Les élèves du réseau d’éducation prioritaire ont eu plus de difficultés pour travailler à domicile
 
Ceci s’avère vrai quel que soit leur niveau de scolarité. Ils ont également eu davantage peur du coronavirus. Les élèves de grande section et CP des écoles du réseau d’éducation prioritaire ont moins apprécié être restés tout le temps à leur domicile, mais ils ont moins souffert du manque de relations avec leurs pairs. Ils déclarent plus souvent que l’école leur a manqué. Les élèves scolarisés en Rep+ sont moins nombreux à avoir utilisé les supports traditionnels et sont plus nombreux à avoir utilisé le téléphone, et dans une moindre mesure la tablette et la télévision. À noter toutefois que si un peu moins de 10 % des élèves ont utilisé un ordinateur ou une tablette fournis par l’établissement scolaire en CM2, cette proportion est deux fois plus importante en Rep+.
 
 
Les disparités sont également très importantes concernant le temps de travail scolaire
 
Les filles ont travaillé plus longtemps que les garçons. 25 % des élèves ont déclaré avoir été aidés par leurs parents dans leur travail scolaire.
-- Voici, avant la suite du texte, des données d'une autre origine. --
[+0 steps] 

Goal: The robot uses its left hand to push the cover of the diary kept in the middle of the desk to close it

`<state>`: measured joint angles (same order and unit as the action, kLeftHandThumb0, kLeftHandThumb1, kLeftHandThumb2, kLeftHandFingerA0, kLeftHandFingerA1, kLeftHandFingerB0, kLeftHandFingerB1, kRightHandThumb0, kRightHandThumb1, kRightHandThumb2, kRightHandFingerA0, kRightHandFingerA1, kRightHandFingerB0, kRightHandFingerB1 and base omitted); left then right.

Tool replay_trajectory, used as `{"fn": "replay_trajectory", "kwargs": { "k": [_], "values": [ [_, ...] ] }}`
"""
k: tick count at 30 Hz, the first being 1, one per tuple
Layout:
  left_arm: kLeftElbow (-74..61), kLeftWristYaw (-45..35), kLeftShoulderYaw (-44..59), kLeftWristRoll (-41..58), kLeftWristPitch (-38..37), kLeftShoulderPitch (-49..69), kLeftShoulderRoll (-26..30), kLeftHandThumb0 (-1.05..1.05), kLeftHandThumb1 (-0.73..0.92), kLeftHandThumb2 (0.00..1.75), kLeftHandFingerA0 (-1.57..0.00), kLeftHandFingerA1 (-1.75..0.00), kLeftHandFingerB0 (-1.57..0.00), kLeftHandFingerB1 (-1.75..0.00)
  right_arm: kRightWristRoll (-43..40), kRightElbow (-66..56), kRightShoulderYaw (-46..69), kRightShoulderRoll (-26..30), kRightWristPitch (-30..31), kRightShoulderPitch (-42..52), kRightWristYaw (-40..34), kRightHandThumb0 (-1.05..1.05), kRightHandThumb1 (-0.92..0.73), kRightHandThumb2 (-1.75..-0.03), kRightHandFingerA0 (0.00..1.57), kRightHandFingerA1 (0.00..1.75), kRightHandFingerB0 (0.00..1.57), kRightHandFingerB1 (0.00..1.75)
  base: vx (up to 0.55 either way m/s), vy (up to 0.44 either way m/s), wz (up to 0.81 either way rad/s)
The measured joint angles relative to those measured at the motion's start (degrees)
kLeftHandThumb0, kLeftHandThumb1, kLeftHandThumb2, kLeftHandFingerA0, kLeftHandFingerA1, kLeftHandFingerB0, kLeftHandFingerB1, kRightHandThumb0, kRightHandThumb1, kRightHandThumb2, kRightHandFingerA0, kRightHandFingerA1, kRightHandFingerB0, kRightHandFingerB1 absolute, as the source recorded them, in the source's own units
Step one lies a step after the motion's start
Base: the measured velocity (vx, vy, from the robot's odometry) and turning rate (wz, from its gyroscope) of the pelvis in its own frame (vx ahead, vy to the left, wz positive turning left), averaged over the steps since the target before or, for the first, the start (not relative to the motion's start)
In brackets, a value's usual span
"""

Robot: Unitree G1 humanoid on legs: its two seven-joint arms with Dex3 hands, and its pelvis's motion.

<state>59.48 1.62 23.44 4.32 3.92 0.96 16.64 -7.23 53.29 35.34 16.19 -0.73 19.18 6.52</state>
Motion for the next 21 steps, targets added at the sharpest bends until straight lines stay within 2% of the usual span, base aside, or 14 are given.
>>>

Ils sont deux fois moins nombreux en Rep+ à avoir été aidés par leurs parents. Ils sont en revanche plus nombreux à avoir été aidés par leurs professeurs ou par une autre personne.
 
 
L’avis du SE-Unsa
 
Pour le SE-Unsa, ces constats démontrent une fois de plus qu’il est indispensable d’investir davantage de moyens dans l’École. Tous les élèves ont besoin d’être accompagnés en permanence : il est nécessaire de recruter des enseignants. Ce besoin est d’autant plus prégnant à l’heure actuelle pour endiguer le manque de remplaçants dû en partie à la crise sanitaire. Il convient également de s’interroger sur le dédoublement des classes de grande section, CP et CE1 qui ne peut pas être le seul dispositif proposé aux élèves des réseaux d’éducation prioritaire.
Ces différentes mesures sont des conditions sine qua non pour atteindre ce qui nous motive au quotidien : la réussite de chaque élève.